• [Your goal]: Each line of the listing below should come back exactly as it is.

[Start of Attachment]

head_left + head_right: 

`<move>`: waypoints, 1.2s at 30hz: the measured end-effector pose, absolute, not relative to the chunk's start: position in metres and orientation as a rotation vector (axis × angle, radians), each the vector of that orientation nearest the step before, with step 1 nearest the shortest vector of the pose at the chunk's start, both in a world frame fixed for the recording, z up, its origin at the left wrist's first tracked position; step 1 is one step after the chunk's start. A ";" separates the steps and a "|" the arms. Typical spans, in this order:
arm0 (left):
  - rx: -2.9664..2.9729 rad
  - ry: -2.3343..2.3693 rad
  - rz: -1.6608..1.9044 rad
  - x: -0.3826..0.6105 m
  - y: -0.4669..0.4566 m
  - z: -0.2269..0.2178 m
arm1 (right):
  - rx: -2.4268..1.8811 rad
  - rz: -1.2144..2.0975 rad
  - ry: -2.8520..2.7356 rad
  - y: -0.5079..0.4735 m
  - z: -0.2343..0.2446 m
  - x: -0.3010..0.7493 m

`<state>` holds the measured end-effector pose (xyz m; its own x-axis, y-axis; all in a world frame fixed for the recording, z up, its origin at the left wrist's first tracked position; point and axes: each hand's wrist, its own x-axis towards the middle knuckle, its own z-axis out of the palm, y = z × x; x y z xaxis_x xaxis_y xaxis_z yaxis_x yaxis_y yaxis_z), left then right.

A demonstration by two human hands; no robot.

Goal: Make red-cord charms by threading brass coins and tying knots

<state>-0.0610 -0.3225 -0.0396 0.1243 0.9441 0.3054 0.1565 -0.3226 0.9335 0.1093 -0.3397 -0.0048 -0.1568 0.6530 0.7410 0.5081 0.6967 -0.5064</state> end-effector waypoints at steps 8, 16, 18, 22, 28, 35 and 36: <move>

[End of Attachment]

• [Task output]:
head_left + head_right: 

`<move>`: waypoints, 1.2s at 30hz: the measured end-effector pose, absolute, not relative to the chunk's start: position in metres and orientation as a rotation vector (axis × angle, radians), each the vector of that orientation nearest the step before, with step 1 nearest the shortest vector of the pose at the chunk's start, both in a world frame fixed for the recording, z up, its origin at the left wrist's first tracked position; step 1 is one step after the chunk's start. A ";" separates the steps and a "|" the arms. Typical spans, in this order:
arm0 (left):
  - rx: -2.9664..2.9729 rad
  - ry: -2.3343..2.3693 rad
  - rz: -1.6608..1.9044 rad
  - x: -0.3826..0.6105 m
  - y: -0.4669..0.4566 m
  - z: -0.2269..0.2178 m
arm1 (right):
  - rx: -2.4268..1.8811 rad
  - rz: -1.2144..2.0975 rad
  - ry: -2.8520..2.7356 rad
  - y: -0.5079..0.4735 m
  - z: -0.2343..0.2446 m
  - x: -0.3010..0.7493 m

`<state>` holds the measured end-effector pose (xyz m; its own x-axis, y-axis; all in a world frame fixed for the recording, z up, its origin at the left wrist's first tracked position; point and axes: each hand's wrist, its own x-axis towards the middle knuckle, its own z-axis out of the palm, y = z × x; x y z xaxis_x xaxis_y xaxis_z yaxis_x yaxis_y yaxis_z), left then right.

A demonstration by two human hands; no robot.

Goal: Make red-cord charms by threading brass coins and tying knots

<state>-0.0610 -0.3225 -0.0396 0.1243 0.9441 0.3054 0.1565 -0.3226 0.9335 0.1093 -0.3397 -0.0048 -0.1568 0.6530 0.7410 0.5081 0.6967 -0.5064</state> end-effector waypoints at steps 8, 16, 18, 22, 28, 35 and 36: <move>

The exercise has been completed in full.